Requirement - Go through the material below and return each line with the string "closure" in it.

====== Data ======

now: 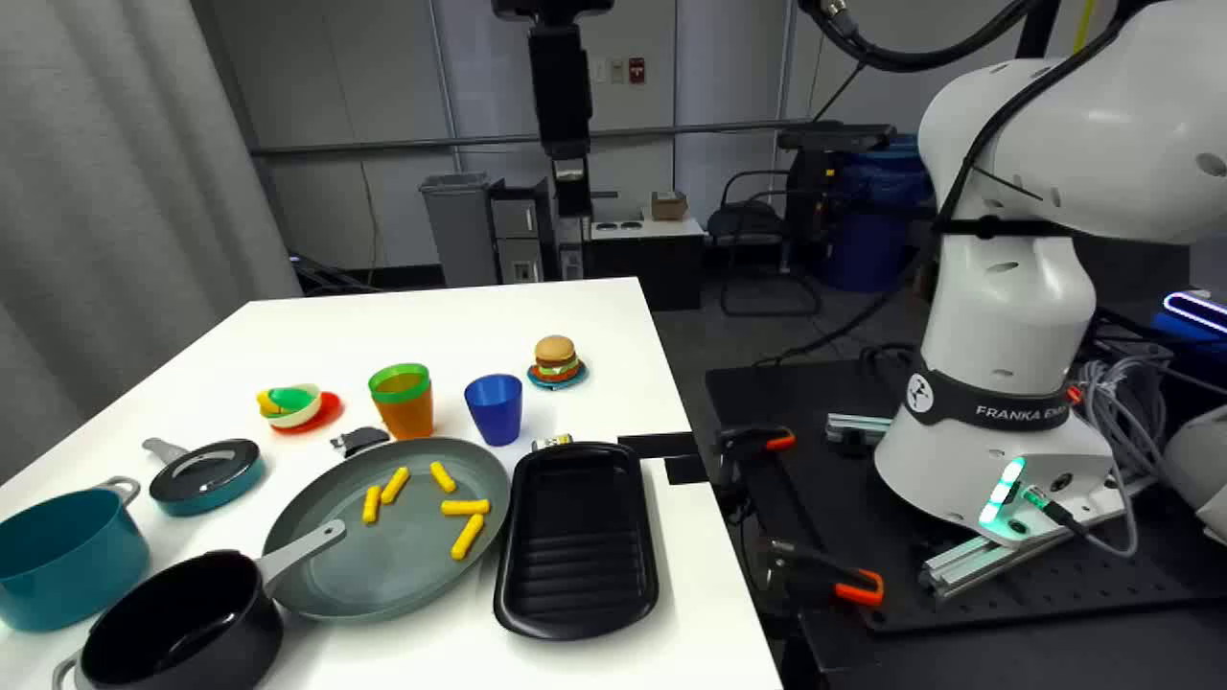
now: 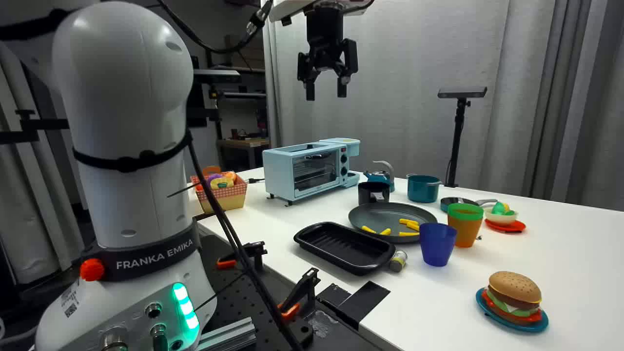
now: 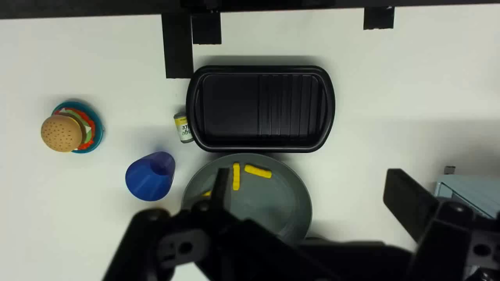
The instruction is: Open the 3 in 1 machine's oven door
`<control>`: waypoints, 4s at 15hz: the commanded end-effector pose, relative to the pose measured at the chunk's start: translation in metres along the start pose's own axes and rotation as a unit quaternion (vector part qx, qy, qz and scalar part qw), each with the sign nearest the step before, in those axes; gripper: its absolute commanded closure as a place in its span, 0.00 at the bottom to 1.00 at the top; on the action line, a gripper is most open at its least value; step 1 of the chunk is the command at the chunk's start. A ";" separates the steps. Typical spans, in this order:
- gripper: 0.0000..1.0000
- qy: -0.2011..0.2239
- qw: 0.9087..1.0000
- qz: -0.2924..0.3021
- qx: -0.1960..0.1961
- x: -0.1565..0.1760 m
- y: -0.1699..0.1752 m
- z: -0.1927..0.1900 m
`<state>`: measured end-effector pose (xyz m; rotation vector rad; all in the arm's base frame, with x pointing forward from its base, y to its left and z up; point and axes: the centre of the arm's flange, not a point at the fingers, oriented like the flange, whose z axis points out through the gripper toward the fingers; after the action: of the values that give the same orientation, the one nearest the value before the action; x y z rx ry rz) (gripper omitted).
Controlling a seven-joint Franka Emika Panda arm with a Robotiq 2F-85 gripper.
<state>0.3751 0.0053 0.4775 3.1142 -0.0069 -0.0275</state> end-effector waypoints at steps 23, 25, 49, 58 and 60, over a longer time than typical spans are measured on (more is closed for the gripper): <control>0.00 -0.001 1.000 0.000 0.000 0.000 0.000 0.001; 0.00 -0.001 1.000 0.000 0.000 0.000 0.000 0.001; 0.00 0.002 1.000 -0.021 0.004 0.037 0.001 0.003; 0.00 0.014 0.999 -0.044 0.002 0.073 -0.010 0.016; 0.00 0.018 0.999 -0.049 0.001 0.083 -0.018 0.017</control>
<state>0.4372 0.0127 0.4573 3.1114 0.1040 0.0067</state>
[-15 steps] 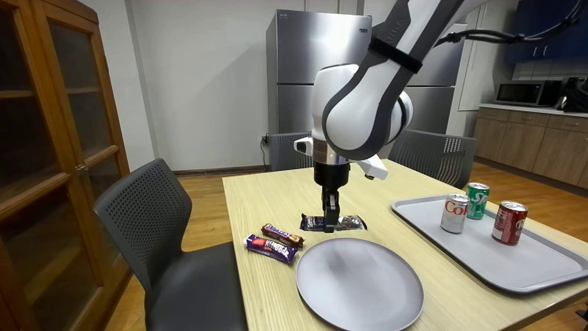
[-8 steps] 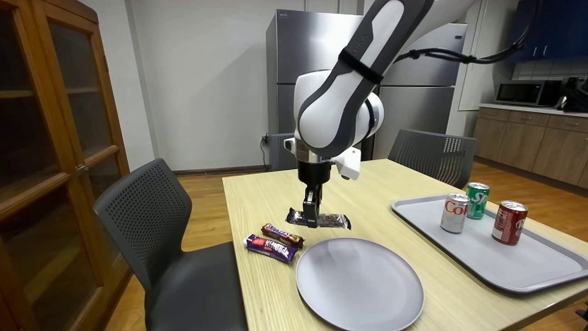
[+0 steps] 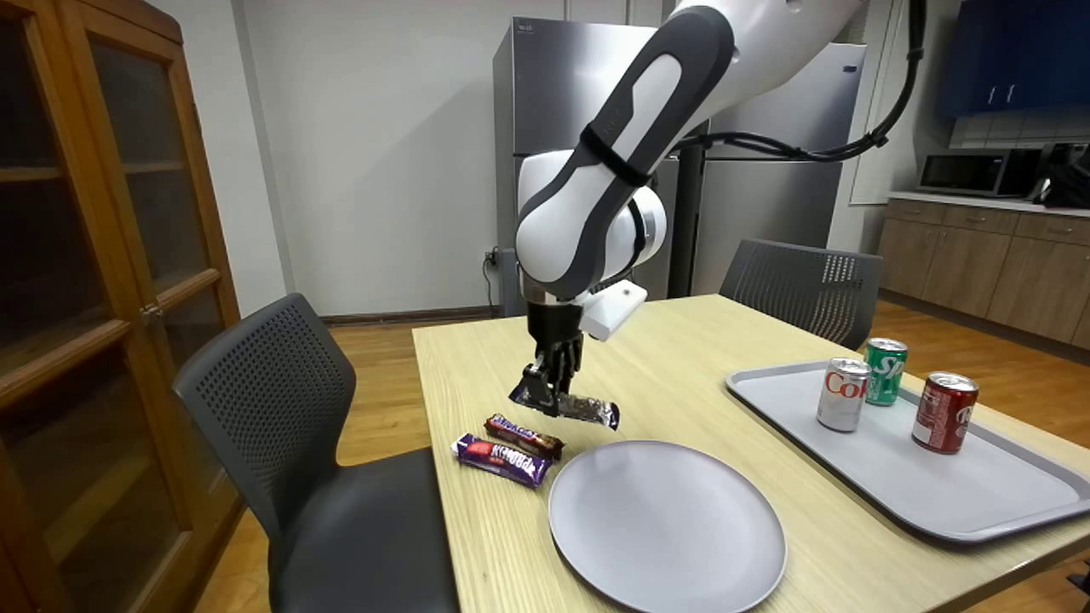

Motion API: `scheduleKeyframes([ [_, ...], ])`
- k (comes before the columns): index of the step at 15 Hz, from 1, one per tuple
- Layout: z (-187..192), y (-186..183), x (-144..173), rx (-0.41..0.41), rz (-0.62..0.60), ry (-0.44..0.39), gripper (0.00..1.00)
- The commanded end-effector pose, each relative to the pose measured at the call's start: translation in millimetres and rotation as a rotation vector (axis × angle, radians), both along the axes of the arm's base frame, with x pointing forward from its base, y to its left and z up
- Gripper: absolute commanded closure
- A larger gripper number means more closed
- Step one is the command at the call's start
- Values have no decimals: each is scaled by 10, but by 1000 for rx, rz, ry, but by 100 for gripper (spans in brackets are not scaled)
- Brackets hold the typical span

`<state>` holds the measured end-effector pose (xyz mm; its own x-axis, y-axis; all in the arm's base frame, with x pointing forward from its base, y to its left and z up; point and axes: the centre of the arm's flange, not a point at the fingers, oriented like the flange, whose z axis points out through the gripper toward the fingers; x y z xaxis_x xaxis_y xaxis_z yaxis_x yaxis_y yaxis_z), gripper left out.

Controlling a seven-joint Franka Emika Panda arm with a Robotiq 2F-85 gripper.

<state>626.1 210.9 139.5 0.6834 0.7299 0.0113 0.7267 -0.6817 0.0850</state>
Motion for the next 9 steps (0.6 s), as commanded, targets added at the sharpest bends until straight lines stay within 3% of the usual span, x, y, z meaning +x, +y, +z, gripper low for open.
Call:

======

Answer box -
`<control>`: waypoints, 4s at 15hz: the commanded end-effector pose, relative to the pose measured at the chunk's start: translation in metres along the start pose's own axes and rotation as a unit quaternion (vector part qx, qy, qz and scalar part qw), each with the sign nearest the step before, in those axes; gripper: its absolute commanded closure as a place in its span, 0.00 at the bottom to 1.00 at the top; on the action line, a gripper is most open at its least value; step 1 of the chunk is the command at the chunk's start. A ";" separates the steps. Typical spans, in this order:
- Gripper: absolute commanded closure

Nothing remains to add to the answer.